The major role AI plays in the context of education, entertainment, and other related fields is quite easy to identify. AI and machine learning applications are transforming work and education in a number of ways: from remote schooling databases to hybrid work platforms, from entirely online higher education programs to language-learning apps. Consider also sport and exercise technology like the Tonal home gym (with AI-powered adaptive workouts and digital weight), whole-body gaming devices (equipped with sophisticated computer vision software) like Kinect, or the cultural and recreational experiences available in virtual reality.

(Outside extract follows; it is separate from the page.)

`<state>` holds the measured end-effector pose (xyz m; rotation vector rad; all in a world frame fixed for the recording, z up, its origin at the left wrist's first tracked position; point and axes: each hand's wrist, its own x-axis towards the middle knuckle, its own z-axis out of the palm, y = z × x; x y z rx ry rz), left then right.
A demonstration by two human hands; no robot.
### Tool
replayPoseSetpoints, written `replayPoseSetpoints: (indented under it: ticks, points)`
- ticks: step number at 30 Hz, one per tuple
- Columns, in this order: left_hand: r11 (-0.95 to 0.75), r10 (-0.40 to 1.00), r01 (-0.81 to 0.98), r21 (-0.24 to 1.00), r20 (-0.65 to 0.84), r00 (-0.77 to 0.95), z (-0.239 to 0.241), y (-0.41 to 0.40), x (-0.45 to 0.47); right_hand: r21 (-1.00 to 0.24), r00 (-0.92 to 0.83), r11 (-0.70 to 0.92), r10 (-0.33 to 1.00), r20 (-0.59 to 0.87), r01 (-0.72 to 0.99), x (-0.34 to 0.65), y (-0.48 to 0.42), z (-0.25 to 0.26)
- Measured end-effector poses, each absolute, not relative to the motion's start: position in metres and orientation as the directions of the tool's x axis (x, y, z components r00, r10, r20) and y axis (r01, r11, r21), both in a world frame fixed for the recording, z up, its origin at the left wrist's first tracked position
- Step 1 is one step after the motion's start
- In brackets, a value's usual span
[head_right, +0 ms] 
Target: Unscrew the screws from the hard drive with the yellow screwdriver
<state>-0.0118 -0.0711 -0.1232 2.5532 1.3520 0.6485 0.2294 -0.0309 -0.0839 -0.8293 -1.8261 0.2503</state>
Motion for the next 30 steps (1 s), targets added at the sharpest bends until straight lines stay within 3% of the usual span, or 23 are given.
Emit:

A further interesting case is represented by AI-relying accessibility features on personal devices, such as speech-to-text, text-to-speech, color-blind display mode, handwriting recognition, variable haptic feedback, enlarged fonts, etc. I include these features under this capability not with the intent of suggesting that what now counts as “doing things in a truly human way” is defined by AI and can only be accomplished through AI or with the help of AI. The availability of AI-powered tools does not by itself have the capacity to make us more or less human. Every human is “truly” human, whether or not it uses AI-powered tools. What I do want to claim, instead, is that the fact that AI-powered accessibility features exist puts people in a position to choose for themselves what “doing things in a truly human way” means to them, being less limited by certain practical constraints connected with their physical or mental abilities, preferences, and inclinations. A world in which people are given the opportunity to explore and choose among many different versions of “doing things in a truly human way” is a world in which the fourth capability is more likely to be realized.
Affiliation
A. Being able to live with and toward others, to recognize and show concern for other human beings, to engage in various forms of social interaction; to be able to imagine the situation of another. (Protecting this capability means protecting institutions that constitute and nourish such forms of affiliation, and also protecting the freedom of assembly and political speech.)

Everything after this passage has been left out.